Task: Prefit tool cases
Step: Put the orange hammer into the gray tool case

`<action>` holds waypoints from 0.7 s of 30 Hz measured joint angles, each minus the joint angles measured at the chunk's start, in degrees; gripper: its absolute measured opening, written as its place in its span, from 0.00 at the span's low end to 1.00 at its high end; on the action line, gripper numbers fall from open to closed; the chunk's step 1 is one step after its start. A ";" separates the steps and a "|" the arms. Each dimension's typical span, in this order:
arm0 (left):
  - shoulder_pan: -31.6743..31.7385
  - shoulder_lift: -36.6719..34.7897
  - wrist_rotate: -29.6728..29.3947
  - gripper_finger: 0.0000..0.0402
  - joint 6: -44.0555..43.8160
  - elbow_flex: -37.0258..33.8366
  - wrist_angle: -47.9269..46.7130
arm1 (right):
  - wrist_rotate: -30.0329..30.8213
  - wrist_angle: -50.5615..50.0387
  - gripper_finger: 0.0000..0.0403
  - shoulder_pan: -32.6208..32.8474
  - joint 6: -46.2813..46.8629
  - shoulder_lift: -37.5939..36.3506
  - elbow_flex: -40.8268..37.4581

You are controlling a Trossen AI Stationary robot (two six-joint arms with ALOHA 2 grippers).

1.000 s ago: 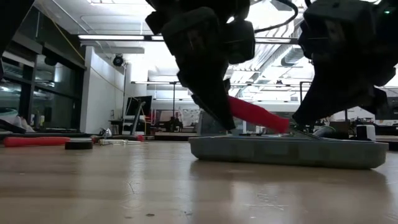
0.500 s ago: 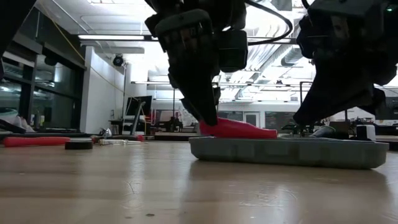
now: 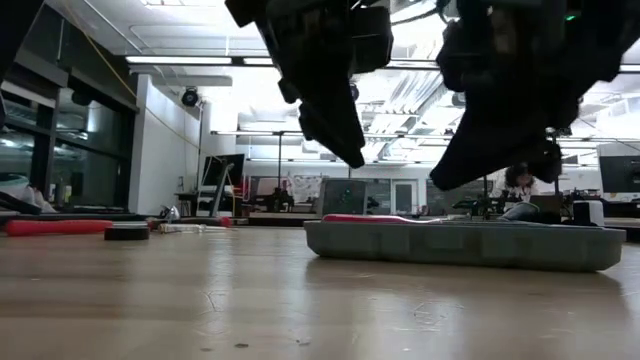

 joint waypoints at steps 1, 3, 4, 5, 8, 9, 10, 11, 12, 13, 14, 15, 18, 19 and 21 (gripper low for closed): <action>0.09 0.03 0.29 0.40 -0.02 0.00 -0.26 | -0.80 0.33 0.00 -0.58 -0.13 0.41 0.00; 0.13 0.72 0.67 0.37 -0.07 0.00 -0.66 | -3.35 1.06 0.00 -1.54 -0.41 1.90 0.00; 0.13 1.05 0.67 0.34 -0.50 0.00 -0.73 | -5.09 2.07 0.00 -1.94 -0.78 2.94 0.00; 0.13 1.42 0.72 0.32 -0.48 0.00 -1.07 | -6.28 3.26 0.00 -2.20 -1.06 4.05 0.00; 0.13 2.66 1.14 0.27 -0.48 -0.02 -1.76 | -9.95 6.59 0.00 -2.79 -0.29 6.61 0.20; 0.13 3.06 1.27 0.25 -0.49 -0.02 -1.78 | -9.92 6.64 0.00 -2.84 0.12 6.97 0.20; 0.11 3.16 1.34 0.23 -0.48 -0.03 -1.79 | -9.87 6.35 0.00 -2.84 0.59 6.99 0.22; 0.05 3.24 1.36 0.22 -0.50 -0.21 -1.85 | -9.72 6.27 0.00 -2.81 0.75 7.03 0.18; -0.05 3.26 1.49 0.21 -0.50 -0.72 -1.21 | -9.66 6.27 0.00 -2.83 0.81 7.03 0.18; -0.05 3.26 1.50 0.20 -0.63 -1.20 -0.53 | -9.61 6.25 0.00 -2.86 0.81 7.04 0.17; -0.05 3.26 1.50 0.20 -0.96 -1.73 -0.15 | -9.61 5.99 0.00 -2.86 0.88 6.89 0.17; -0.06 3.26 1.52 0.19 -1.08 -2.15 -0.38 | -9.60 5.74 0.00 -2.86 0.95 6.87 0.14; -0.21 3.26 1.64 0.18 -1.71 -3.07 -0.35 | -9.37 4.99 0.00 -2.86 0.96 6.45 0.13; -0.31 3.26 1.64 0.18 -1.99 -3.19 -0.11 | -9.11 4.67 0.00 -2.86 0.96 6.26 0.08; -0.38 3.26 1.64 0.18 -1.99 -3.28 -0.22 | -8.03 3.23 0.00 -2.72 0.98 5.46 0.04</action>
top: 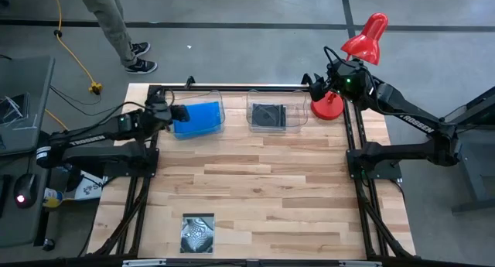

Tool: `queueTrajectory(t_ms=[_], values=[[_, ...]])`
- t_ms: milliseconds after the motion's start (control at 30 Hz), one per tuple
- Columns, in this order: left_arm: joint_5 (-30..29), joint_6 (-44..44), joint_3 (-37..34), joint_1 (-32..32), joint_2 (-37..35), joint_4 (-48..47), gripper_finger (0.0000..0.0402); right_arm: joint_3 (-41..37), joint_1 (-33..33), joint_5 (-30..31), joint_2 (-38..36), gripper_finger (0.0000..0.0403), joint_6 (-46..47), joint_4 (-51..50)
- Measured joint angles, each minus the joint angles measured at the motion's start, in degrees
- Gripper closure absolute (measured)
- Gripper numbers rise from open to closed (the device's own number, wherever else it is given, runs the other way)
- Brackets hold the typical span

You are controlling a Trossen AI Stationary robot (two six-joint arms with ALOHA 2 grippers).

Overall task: Pick & place jewel cases by type
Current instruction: Put the black CD case into the right transparent bin

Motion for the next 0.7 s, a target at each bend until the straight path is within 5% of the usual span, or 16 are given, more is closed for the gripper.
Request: queueTrajectory(t_ms=[433,700], values=[[9.8,28.4,0.0,0.0,-10.7,12.1,0.0293,0.0,0.0,-8.1,0.0,0.0163,0.2,1.1],[26.8,42.4,0.0,0.0,-13.1,15.9,0.0293,0.0,0.3,-14.8,0.0,0.0163,5.6,1.6]])
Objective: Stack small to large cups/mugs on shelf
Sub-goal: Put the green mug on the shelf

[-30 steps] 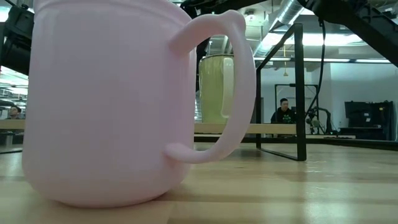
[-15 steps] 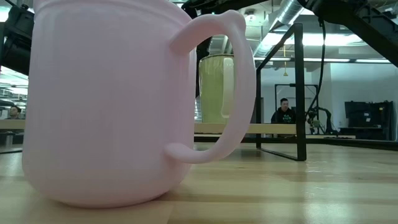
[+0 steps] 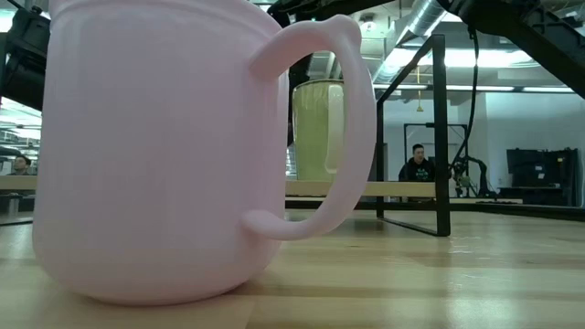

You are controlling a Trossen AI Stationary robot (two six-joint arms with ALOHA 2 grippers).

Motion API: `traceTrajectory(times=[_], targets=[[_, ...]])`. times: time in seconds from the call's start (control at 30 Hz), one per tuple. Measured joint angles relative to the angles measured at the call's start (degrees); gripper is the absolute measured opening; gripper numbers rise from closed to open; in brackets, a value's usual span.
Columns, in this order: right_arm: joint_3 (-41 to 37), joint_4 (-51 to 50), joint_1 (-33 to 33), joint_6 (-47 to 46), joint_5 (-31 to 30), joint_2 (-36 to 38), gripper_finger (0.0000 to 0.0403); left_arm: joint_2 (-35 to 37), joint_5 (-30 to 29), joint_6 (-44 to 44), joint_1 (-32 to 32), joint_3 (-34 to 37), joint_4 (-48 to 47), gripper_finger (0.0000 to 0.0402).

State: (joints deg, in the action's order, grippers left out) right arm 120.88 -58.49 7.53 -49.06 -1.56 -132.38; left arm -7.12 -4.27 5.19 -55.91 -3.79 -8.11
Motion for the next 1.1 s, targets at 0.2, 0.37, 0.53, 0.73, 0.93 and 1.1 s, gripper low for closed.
traceTrajectory(times=[0.2,0.37,0.53,0.73,0.93,1.1], targets=[[0.00,-1.00,0.07,0.02,0.07,0.00,0.0178,-0.01,0.00,0.02,0.01,0.00,-0.01,0.0254],[0.00,-2.92,0.10,0.03,0.12,0.00,0.0178,-0.02,0.02,0.02,-0.01,0.00,-0.01,0.0254],[-0.04,-2.68,0.46,0.03,0.24,0.00,0.0178,0.00,0.00,0.22,-0.01,0.00,-0.01,0.0254],[-0.04,-2.13,0.48,0.07,0.22,0.00,0.0178,-0.01,0.02,0.22,-0.01,0.00,-0.01,0.0254],[-0.04,-0.89,0.48,0.09,0.26,0.00,0.0178,-0.01,0.02,0.23,0.00,0.00,-0.01,0.0254],[-0.04,1.51,0.44,0.10,0.51,0.00,0.0178,-0.02,0.02,0.22,-0.01,0.00,-0.01,0.0254]])
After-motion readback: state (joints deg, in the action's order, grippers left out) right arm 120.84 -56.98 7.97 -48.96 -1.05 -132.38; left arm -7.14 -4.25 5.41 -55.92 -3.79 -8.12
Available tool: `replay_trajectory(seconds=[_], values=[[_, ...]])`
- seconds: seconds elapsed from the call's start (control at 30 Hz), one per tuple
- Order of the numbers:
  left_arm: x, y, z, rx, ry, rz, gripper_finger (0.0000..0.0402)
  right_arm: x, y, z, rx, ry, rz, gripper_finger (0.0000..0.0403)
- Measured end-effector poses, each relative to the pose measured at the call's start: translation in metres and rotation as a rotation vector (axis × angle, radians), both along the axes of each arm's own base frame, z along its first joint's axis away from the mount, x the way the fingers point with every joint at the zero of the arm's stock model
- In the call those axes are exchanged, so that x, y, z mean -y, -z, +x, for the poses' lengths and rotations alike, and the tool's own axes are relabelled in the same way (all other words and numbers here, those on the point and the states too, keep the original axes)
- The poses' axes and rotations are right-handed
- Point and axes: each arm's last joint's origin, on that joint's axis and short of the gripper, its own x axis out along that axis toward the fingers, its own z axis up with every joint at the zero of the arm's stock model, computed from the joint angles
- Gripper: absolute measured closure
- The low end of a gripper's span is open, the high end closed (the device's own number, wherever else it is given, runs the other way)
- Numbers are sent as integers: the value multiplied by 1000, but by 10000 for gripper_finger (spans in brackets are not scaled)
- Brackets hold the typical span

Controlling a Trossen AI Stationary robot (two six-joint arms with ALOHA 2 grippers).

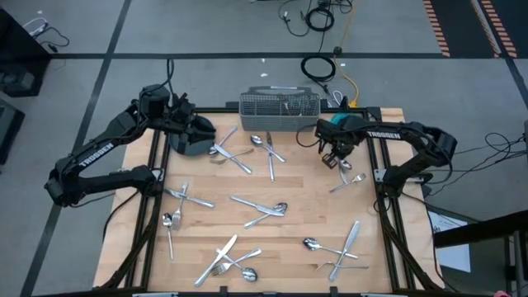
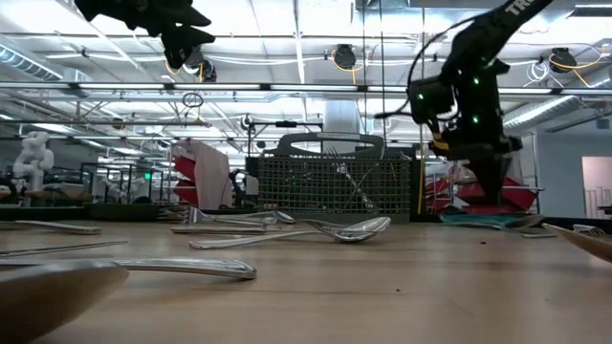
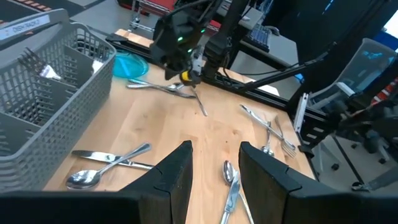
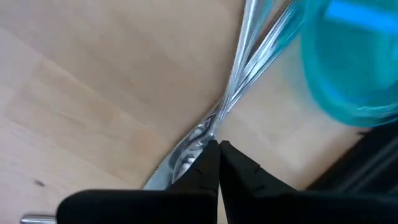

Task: Sort silverware
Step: Put the spoon into the silverware basket

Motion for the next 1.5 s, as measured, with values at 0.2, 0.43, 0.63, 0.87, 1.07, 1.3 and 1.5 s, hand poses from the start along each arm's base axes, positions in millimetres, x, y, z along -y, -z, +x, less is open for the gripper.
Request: replay_trajectory(seconds=[0.2, 0.43, 0.63, 0.87, 1.07, 1.3, 1.5], values=[[-1, 0, 0, -8, -23, 8, 267, 2, -32, 12, 0, -43, -56, 402], [-1, 1, 0, -11, -25, 10, 267, -5, -22, 3, -9, -34, 95, 375], [-1, 1, 0, -9, -17, 33, 267, -19, 12, -18, -82, 75, 213, 261], [-1, 0, 0, -5, -16, 42, 267, -20, 26, -25, -106, 203, 139, 140], [-1, 0, 0, -5, -16, 40, 267, -15, 27, -20, -54, 206, 88, 115], [-1, 0, 0, -7, -18, 33, 267, -5, 27, -28, -91, 257, 32, 136], [-1, 0, 0, -7, -18, 33, 267, -3, 28, -31, -82, 254, 79, 142]])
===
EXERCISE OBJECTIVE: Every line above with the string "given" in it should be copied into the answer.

RESPONSE FOR THIS EXERCISE:
- Gripper numbers rise from open to closed (the device's own number, wherever else it is given, runs the other way)
Motion for the next 0.7 s, a target at each bend until the straight path is within 5% of the usual span, or 16 are given, more is closed for the gripper.
- The low end of a gripper's span is open, the high end closed (the device's own number, wherever else it is given, runs the other way)

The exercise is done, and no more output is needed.